From the entries below, please gather each line containing the string "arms".
==== LISTED ENTRIES
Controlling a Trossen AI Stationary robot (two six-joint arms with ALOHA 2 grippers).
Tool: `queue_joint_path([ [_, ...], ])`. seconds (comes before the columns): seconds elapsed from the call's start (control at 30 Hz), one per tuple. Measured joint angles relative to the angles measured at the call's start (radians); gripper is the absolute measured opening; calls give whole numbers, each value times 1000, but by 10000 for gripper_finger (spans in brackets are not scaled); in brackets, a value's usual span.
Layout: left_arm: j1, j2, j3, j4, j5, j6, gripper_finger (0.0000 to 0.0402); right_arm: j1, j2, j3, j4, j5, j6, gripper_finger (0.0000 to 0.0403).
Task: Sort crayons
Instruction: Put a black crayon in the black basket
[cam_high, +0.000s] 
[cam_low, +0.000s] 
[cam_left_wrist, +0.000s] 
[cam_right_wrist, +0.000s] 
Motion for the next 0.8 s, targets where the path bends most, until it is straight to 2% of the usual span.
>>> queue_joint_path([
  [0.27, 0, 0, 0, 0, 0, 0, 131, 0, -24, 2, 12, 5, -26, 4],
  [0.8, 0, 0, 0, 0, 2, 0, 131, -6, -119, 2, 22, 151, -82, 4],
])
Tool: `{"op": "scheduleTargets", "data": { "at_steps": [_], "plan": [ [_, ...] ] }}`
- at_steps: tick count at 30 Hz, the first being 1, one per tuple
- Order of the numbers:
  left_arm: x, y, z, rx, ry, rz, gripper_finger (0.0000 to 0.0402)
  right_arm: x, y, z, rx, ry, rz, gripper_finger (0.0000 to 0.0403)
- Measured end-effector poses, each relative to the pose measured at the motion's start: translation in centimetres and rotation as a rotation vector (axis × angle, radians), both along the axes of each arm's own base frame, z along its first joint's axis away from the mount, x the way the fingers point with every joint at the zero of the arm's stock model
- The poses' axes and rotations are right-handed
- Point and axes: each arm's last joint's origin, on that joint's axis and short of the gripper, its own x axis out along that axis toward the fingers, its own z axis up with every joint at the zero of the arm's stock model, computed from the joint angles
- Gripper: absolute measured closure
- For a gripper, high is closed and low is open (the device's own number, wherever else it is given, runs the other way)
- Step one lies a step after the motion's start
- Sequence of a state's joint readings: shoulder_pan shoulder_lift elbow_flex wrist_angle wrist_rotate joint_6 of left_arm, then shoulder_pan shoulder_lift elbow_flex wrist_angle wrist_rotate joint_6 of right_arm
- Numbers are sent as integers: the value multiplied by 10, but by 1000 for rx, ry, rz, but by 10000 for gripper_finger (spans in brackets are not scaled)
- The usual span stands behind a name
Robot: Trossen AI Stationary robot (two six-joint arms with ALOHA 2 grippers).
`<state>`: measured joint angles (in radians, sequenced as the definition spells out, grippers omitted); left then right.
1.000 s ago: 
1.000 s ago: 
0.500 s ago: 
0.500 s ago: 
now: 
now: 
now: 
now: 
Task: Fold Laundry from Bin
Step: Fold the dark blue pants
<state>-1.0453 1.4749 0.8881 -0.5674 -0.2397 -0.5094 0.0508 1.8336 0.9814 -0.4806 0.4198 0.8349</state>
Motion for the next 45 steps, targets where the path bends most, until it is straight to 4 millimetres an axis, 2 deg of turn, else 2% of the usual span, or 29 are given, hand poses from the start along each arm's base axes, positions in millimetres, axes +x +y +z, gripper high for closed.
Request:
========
## ANSWER SPACE
Controlling a Trossen AI Stationary robot (two six-joint arms with ALOHA 2 grippers).
Robot: Trossen AI Stationary robot (two six-joint arms with ALOHA 2 grippers).

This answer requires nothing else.